A 20-year blueprint for the Gaeltacht due out next month will recommend a redrawing of the boundaries, which will have major implications for the city with large suburbs contained within its realm.

Minister for Community, Rural and Gaeltacht Affairs Éamon Ó Cuív said this week that he will seek the postponement of the Údarás na Gaeltachta elections, due to be held by next October, because of the implications of the report. He will have to seek Dáil approval of the postponement by way of an amendment to legislation.

An array of grants payable for housing programmes, Irish speaking children and various social programmes and businesses have been available in Gaeltacht areas, which encompass several suburbs of the city.

Knocknacarra, Menlo and Terryland are all officially within the Gaeltacht, although for the last five years Polish has been become the second language rather than Irish with the multicultural mix that has evolved.

Under revised boundaries these are likely to be taken out of the Gaeltacht, Minister Ó Cuív said.

“This 20-year strategy will deal with the definition of the Gaeltacht, which is based on a 1956 Act – it’s very dated. It will also look at how we can develop the Irish language and how to develop it around Gaelscoileanna and where there are clusters of Gaelic speakers that are outside the Gaeltacht,” he said.

“It will have interesting implications for Galway City. It’s likely that major housing estates won’t be in the Gaeltacht, but we’re looking at an alternative status, a network Gaeltacht, that could be built around clusters of schools so that a wide variety of services could be provided so it will have a positive effect for those interested in the language in the city.”

Mr Ó Cuív said he believed the removal of the Gaeltacht grants for the suburbs would have zero effect. He said very few households got the Irish speaking incentive grant available through school and the housing grants had been suspended with the downturn.

Following the publication in May 2002 of Coimisiún na Gaeltachta’s report on the Irish language in the Gaeltacht, an advisory committee was set up to assist the Government in conducting its analysis and implementation of the recommendations contained in the report.

One of the 19 main recommendations was the commissioning of a comprehensive linguistic study of the usage of Irish in the Gaeltacht. That report, which has taken two years to compile, is expected to be published within six weeks. It will give the most comprehensive insight into the numbers of people using Irish as the main language of communication on a daily basis and their attitude regarding its future.

The study will assess the practical measures necessary to ensure more effective transmission of the Irish language from one generation to the next. It will also examine the effect of the planning policies being pursued at present by those local authorities with Gaeltacht areas within their jurisdiction in the context of their obligations under the Planning and Development Act, 2000.

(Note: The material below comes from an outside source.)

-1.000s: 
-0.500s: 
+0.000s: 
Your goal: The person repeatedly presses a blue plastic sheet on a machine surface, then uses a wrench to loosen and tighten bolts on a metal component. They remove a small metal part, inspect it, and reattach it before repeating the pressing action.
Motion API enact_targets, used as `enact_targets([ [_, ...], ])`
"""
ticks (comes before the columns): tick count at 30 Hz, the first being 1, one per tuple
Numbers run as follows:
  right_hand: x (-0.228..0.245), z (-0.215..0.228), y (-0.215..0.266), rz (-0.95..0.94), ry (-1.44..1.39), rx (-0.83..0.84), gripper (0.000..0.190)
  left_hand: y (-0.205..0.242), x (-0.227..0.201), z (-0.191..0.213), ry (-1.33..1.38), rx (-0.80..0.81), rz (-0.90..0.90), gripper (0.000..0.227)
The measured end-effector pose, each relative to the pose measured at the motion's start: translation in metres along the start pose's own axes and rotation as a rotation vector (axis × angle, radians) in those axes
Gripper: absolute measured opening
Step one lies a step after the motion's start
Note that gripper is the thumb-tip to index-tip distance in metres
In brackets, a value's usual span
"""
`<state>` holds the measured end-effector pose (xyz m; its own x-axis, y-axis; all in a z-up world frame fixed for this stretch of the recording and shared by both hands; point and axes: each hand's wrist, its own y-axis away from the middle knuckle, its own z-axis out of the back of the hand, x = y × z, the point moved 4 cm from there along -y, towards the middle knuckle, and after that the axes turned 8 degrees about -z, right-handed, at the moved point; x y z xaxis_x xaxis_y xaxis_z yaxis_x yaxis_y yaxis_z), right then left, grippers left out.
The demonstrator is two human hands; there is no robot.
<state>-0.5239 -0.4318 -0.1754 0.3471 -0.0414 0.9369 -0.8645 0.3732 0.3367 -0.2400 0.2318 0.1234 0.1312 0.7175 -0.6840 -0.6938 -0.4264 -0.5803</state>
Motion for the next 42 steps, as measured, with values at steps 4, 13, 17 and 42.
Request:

More controversially, the study will review the Gaeltacht boundaries that have remained largely unchanged since 1956.

It is expected to present geographical and demographic choices that are deemed appropriate as a basis for defining the Gaeltacht boundaries, including the area electoral divisions as they are at present, in addition to parishes, townlands and school catchment areas.

Minister Ó Cuív refused to say what impact the report would have on the future of Údarás na Gaeltachta, which has been earmarked for abolition under the recommendations put forward by economist Colm McCarthy to achieve savings of €5.3bn in a year and reductions of over 17,300 public service employees.

Seosamh Ó Cuaig, Connemara County Councillor and Údaras board member, said it was clear the Minister “has it in” for the agency.